Balat’ın mülteci çocukları Belgrad Ormanı keşfinde

Geçtiğimiz hafta Belgrad Ormanı’nda çocuklar gibi şendik… BoMoVu Derneği’nin “Hareketin Özgür” projesi dâhilinde Yusra Toplum Merkezi’nin yaşları 6 ila 10 arasında değişen çocuklarıyla birlikteydik.

Çocuklarla ormanda koşma yarışı (Fotoğraf: Akgün İlhan)

Kırmızı ve sarının bin bir tonuna bürünmüş ağaçlara tırmandık; mantarları inceledik; salıncakta sallanıp tahterevalliye bindik; koştuk ve bolca zıpladık. Bazen konuştuk; bazen şarkı söyledik. Ormanın koruyucuları köpekler gezimizin başından sonuna kadar bize eşlik etti. Suriye’deki savaştan kaçıp İstanbul’a gelen ailelerin bu güzel çocuklarından kimisi hayatında ilk kez doğal bir orman gördü, kimi de ilk kez bir köpeğin başını okşadı.

Balat’ın mülteci çocukları

Fatih’in Balat semtinde kurulu olan Yusra Toplum Merkezi’nin iki amacı var. Birincisi okula gitme imkânı olmayan mülteci çocuklara eğlenerek öğrenebilecekleri bir alan yaratmak. İkincisiyse çocukların ailelerine yasal destek sağlamak, sağlık yardımında bulunmak, dil ve okuma becerileri kazandırmaya çalışmak. “Çocuklar göçün en kırılgan kurbanları” diyen Shahla Raza, iki senedir Yusra Toplum Merkezi’nin başkanlığını yapıyor. Raza devam ediyor: “Bu çocuklar okula gidemediği için yıllar içersinde diğer çocuklarla aralarında kapanmaz bir fırsat eşitsizliği uçurum oluşuyor. Ailelerinden kopan ve çalışmak zorunda kalan bu çocuklar geleceğin yetişkinleri olacak. Eğer onlara şimdi yardımcı olmazsak gelecek hiçbirimiz için aydınlık olmayacak. Savaşın ve vahşetin olmadığı bir dünyanın mümkün olduğunu bu çocuklara anlatmak zorundayız”.
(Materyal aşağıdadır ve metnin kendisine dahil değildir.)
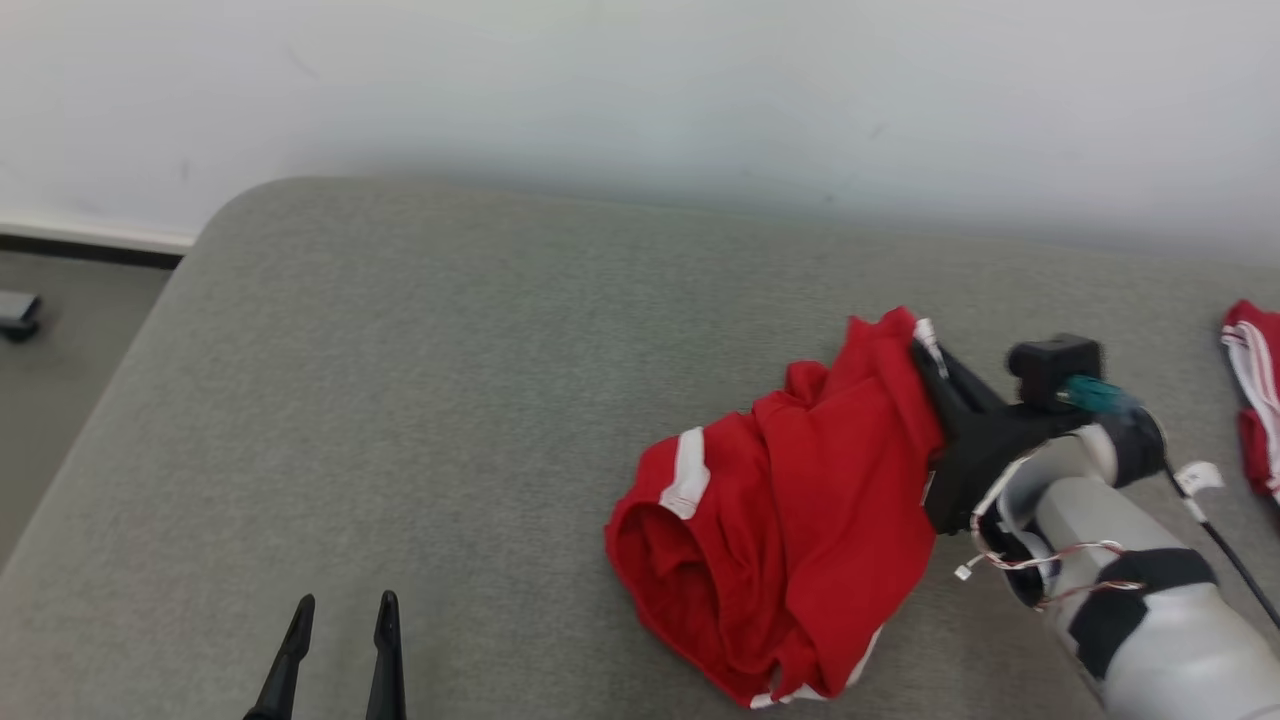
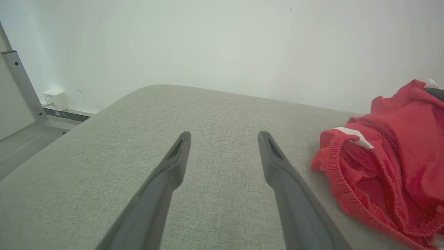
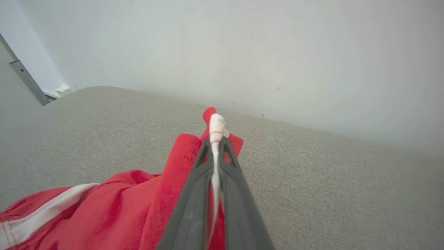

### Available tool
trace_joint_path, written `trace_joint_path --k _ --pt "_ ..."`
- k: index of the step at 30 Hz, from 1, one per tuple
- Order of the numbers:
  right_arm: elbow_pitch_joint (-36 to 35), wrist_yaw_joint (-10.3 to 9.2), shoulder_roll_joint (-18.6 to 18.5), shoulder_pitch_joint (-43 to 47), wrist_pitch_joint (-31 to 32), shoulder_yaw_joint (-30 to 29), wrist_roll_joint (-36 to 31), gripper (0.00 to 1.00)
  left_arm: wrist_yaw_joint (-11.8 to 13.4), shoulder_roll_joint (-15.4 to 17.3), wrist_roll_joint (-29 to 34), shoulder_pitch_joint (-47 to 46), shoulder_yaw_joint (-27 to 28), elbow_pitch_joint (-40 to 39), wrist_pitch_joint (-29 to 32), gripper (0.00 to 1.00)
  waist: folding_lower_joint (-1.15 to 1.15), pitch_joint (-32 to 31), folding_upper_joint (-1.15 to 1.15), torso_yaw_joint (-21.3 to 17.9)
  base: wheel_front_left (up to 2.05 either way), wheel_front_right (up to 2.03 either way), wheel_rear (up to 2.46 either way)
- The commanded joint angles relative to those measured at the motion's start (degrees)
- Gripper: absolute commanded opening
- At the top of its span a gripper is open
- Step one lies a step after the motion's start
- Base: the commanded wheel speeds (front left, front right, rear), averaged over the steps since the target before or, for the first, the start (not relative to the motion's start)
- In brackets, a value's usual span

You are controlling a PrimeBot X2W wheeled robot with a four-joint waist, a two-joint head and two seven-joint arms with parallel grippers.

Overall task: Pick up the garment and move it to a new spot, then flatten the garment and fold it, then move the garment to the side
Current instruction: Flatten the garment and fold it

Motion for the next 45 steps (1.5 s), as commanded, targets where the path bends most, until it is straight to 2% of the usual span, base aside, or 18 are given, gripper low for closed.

Yaparak yaşayarak öğrenmek

Çocuklar Akgün İlhan’a ormanla ilgili sorular soruyor (Fotoğraf: Nil Delahaye)

John Dewey’inde dediği gibi “Eğitim hayata hazırlık değil, hayatın kendisidir”[1]. Okulun dört duvarı ve bir çatısı içine hapsedilmiş değil, hayatın içinde bir eğitim daha anlamlı değil mi? Peki, bunun için sizce en uygun yer neresi olabilir? Öğrencilerin bedenleri sırayla masa arasına kıstırılmışken, zihinleri hareket edebilir mi? İşte tam da bu noktada BoMoVu[2] devreye giriyor. Eğlenerek öğrenmenin vazgeçilmez mekânı sokakları ve ormanı işin içine katıyor. Ve elbette hayat okulunda öğrenmek için önce harekete geçmek gerekir. “Hareketin Özgür”[3] BoMoVu Derneği’nin İstanbul’da yaşayan mülteciler için çalışan toplum merkezlerine yönelik geliştirdiği İsviçre Büyükelçiliği destekli bir proje. Bu şahane projenin koordinatörü Burcu Ayan anlatıyor: “Hareketin Özgür beden bütünlüğü ve göç etme hakkını gözetiyor. Bu projede, mültecilerin hâlihazırda dayanıştığı toplum merkezlerinde, sahip oldukları becerileri paylaşmak isteyen gönüllüler vasıtasıyla beden hareketi ve spor üzerine atölyeler düzenleniyor. Bunlar arasında ritim, kontakt doğaçlama, dövüş sporları, masal anlatısı, beden perküsyonu ve juggling, futbol gibi etkinlikler yer alıyor. Amacımız mültecilerin bedenleri ve içinde bulundukları yeni mekanla kurdukları ilişkiyi güçlendirmeye destek olmak”.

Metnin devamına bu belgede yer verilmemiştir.